European studies into global food wastage indicate that 40% to 50% of all food being produced for Europe is being wasted. Surprisingly, 10% to 15% of that wastage is happening during supply and delivery operations to consumer retail outlets. In addition, the food industry discards an estimated $25 billion of spoiled goods every year. Within every home, $300 worth of bruised fruit, bad meat, and other perishable goods are thrown away annually. This issue has serious implications for the global supply of adequate food stocks. It also contributes to escalating food costs. In a technological step forward that could combat this wastage, Europe’s CATRENE-Pasteur project has developed a flexible tag that can track and monitor the quality of food in the supply chain.
This monitoring system integrates an RF-identification (RFID) chip, microcontroller, and sensor integrated circuit (IC) into a flexible tag (see photo). The sensor IC, which will be made commercially available later this year, incorporates temperature, relative humidity, and light sensors. As a result, it can monitor the quality of a range of foods.
Here is a technology demonstrator of the CATRENE-Pasteur project, which integrates an RFID chip, microcontroller, and sensor IC into a flexible tag.
To perform such monitoring, the tag attaches to bulk transportation containers. It then provides continuously updated data on how long the food stored in those containers will stay fresh. This could help food distributors minimize the amount of food that is spoiled before it reaches the retailer.
Researchers from Holst Centre and Imec played a role in integrating the ICs into the flexible tag. This involved the creation of low-temperature encapsulation techniques that would not damage the low-cost plastic substrate used in the tag. To integrate the sensor IC, the team developed a process that protects most of the chip, but leaves the sensing area exposed to make measurements. This process attaches the IC to the encapsulation material using an adhesive conductive film. Using lasers, that film is then machined to the required size and shape. This technique ensures that the sensing area remains uncontaminated.
Holst Centre and Imec also participated in the development of additional gas sensors. Eventually, those sensors may be used to monitor the controlled atmosphere in which many foods are packaged. By creating ultrathin metal-oxide films, they were able to enhance the sensitivity of oxygen and carbon-dioxide sensors. The sensor can operate at room temperature, which reduces power requirements. For the carbon-dioxide sensor, the team achieved sensitivity in the 300-to-5000-ppm concentration range used in food-packaging applications.
Further models for food-quality prediction are being developed based on available sensor data. They will be translated into algorithms that can be implemented on the smart sensor tag. In addition, technologies are being developed to reduce power requirements and boost read efficiency.
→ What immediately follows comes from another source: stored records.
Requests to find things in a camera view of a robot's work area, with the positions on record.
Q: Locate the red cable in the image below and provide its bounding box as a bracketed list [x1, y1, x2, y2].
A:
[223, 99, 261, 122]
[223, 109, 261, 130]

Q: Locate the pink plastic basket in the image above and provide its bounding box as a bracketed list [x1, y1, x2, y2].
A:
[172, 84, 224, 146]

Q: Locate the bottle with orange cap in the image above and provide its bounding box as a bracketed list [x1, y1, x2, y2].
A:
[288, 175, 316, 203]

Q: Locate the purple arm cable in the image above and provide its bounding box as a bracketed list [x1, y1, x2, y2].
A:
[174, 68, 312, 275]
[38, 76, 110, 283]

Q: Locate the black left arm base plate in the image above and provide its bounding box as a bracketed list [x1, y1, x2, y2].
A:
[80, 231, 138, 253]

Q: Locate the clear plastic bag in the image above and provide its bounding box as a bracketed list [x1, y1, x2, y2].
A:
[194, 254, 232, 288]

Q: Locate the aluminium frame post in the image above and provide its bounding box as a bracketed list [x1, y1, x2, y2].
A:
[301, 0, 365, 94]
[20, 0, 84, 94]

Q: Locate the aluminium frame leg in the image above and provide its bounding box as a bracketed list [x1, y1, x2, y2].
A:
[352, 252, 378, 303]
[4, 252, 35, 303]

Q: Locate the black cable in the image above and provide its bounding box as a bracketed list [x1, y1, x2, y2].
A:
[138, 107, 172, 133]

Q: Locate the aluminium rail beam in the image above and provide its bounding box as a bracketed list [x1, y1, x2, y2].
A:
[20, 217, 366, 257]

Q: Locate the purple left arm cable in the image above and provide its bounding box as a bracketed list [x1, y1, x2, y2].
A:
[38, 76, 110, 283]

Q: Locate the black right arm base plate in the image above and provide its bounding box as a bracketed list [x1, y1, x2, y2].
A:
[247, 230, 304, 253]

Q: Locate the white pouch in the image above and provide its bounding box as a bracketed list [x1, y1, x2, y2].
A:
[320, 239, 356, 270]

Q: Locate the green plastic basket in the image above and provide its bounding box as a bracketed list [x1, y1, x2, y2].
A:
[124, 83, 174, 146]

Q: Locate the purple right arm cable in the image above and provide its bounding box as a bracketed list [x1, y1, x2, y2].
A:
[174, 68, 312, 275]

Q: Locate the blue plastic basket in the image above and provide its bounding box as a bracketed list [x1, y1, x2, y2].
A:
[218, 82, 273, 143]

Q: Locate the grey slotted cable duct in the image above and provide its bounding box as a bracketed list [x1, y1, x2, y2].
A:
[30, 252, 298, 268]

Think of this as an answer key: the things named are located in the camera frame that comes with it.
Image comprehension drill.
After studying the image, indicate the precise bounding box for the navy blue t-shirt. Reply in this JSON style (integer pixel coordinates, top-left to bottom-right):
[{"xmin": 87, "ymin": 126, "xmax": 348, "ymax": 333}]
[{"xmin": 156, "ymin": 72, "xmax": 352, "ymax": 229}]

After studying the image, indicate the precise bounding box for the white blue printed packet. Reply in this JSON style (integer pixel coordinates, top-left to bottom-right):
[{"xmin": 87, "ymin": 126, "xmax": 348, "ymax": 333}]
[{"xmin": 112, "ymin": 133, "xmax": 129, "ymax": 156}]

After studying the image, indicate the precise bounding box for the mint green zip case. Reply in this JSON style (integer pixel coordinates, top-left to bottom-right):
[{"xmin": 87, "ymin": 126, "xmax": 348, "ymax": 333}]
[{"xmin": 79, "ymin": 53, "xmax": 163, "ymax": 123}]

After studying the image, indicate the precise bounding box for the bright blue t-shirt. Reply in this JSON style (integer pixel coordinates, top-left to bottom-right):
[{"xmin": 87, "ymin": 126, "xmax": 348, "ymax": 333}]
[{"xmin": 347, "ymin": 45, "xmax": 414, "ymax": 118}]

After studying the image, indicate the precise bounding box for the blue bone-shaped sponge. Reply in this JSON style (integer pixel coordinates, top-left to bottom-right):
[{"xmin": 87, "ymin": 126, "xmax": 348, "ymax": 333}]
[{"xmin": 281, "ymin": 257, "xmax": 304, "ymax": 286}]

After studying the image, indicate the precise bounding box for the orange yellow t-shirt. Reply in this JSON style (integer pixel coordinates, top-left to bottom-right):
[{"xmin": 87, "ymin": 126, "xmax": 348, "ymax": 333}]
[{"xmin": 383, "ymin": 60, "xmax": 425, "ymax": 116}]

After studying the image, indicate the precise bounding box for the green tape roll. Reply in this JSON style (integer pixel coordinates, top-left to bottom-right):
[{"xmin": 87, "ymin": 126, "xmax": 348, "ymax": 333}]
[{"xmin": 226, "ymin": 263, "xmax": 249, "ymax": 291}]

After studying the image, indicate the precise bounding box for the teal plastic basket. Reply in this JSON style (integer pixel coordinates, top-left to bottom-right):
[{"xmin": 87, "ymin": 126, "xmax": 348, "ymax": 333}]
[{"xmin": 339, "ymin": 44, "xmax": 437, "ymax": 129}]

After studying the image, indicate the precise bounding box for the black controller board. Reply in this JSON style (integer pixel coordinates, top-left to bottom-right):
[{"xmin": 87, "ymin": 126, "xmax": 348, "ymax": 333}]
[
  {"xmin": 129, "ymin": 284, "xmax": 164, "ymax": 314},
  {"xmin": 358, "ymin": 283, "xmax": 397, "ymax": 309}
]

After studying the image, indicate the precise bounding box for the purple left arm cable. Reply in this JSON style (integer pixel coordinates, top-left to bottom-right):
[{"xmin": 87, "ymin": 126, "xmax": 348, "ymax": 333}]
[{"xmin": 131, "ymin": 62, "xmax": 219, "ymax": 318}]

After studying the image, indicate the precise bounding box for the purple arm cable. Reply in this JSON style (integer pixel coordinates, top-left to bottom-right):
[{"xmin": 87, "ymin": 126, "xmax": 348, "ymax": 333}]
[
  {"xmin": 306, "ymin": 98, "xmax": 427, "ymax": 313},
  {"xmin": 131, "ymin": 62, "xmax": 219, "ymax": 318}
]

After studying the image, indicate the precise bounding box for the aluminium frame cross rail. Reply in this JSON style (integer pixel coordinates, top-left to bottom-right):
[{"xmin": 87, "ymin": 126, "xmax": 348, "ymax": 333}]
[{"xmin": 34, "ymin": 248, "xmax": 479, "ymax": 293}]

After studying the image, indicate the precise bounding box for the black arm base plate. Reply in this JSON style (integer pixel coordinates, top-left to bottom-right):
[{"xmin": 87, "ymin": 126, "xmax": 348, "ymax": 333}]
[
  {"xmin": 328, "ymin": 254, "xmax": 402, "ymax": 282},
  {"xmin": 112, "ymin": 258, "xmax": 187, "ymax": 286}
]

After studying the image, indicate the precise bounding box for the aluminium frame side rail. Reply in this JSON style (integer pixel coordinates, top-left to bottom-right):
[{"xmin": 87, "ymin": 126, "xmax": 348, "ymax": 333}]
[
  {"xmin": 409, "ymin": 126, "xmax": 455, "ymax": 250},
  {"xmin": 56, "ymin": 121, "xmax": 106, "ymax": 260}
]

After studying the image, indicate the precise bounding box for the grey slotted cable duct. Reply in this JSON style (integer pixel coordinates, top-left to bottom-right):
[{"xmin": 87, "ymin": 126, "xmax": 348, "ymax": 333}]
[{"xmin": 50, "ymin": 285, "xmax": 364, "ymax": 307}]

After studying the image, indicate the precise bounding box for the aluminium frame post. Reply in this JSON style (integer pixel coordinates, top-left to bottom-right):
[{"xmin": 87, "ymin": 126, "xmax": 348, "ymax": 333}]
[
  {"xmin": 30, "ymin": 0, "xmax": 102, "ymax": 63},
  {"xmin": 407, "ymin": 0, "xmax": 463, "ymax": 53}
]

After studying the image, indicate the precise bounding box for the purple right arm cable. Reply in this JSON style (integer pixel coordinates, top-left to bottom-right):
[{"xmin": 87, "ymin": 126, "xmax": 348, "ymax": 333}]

The first-generation (Gen1) demonstrator of the RFID-sensor tag provides a test prototype to validate system feasibility. Although it is a modular test platform, the final, fully integrated version will be a battery-assisted RFID tag with full sensor functionality. In addition to making accurate shelf-life predictions for specific food items, it will be able to sense a number of different parameters, such as temperature, pH, and gas levels.
According to the CATRENE-Pasteur project, a vast variety of applications will result from the successful development of a marketable platform. They include supply-chain uses, such as traceability and quality management. In addition, domestic applications include the detection of hazardous gases like carbon monoxide. Medical monitoring could be performed to ensure therapy compliance. Applications even range to construction—for example, for corrosion monitoring. The CATRENE-Pasteur project was funded by the governments of Austria, Belgium, the Netherlands, and Spain. Participants include major European companies, research institutes, and universities.